Even if the data is encrypted, if the (again, open source) browser can display it unencrypted, it can save it.
Then I began thinking the implications of this. I see a couple of options to enforce this. First is to restrict my operating systems so that I just can't do some things with it, like, well, compile the browser. This is of course hard, because I could use an open source operating system, and if I control my computer, I can bypass things like this. I don't think the content providers will get the access to administer our computers, though for example Blizzard seems to do that in some extent.
Secondly, and this is the more realistic and annoying option: the content on the WWW can move from text-format HTML, CSS and scripts to proprietary binary content. This would mean encrypted formats with no publicly available specification. The data would then be displayed using binary browser plugins. I see a lot of problems with this, beginning with the fact that the users of operating systems other than Windows or OS X, or probably Android, would be left without the content. An another problem is that the user's computer would need to run this binary blob, and therefore it could be disassembled and implemented anew. Version handling and updating the binary blobs would also be a pain.

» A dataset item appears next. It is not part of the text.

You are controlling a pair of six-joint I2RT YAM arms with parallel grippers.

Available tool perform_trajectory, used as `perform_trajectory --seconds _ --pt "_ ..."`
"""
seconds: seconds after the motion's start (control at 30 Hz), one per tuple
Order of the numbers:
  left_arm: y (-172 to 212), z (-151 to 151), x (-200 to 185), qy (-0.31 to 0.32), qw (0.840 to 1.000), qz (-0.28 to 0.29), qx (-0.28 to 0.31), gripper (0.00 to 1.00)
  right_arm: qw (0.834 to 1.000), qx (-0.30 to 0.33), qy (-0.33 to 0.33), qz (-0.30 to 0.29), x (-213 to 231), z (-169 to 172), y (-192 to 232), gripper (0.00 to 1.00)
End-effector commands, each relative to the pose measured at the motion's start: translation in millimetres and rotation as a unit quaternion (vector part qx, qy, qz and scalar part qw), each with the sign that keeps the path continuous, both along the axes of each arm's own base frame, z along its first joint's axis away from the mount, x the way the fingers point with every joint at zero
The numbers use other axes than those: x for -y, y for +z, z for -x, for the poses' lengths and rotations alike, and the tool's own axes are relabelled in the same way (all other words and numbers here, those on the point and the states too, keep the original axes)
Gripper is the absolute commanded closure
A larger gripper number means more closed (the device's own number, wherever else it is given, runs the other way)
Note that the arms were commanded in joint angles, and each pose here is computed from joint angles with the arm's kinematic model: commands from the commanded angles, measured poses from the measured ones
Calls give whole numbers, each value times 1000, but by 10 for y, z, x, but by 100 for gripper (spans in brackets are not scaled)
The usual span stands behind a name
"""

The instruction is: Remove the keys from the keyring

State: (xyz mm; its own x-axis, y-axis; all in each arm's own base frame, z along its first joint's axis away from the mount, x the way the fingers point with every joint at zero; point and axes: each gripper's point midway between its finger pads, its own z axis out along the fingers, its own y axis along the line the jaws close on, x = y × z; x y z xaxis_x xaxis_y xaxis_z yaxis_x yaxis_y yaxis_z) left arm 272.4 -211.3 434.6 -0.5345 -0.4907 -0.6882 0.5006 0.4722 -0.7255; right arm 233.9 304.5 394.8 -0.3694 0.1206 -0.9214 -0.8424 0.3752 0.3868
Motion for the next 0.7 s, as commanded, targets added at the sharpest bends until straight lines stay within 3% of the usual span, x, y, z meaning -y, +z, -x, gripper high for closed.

So, I can't see a working method for implementing this. Either it just doesn't work (os browser) or it will just recreate the Flash problems in a much larger scale. Also it might also mean dividing the Web into multiple parts with different standards and closed binaries.
I don't see how anybody would benefit from this, except again the companies writing and selling the DRM software. Somebody will anyway decipher the encryption and share the protected content.
I'm eager to hear other ways to implement such controls - especially if they work around the "compile your own modified browser" problem which seems to be inherent to this.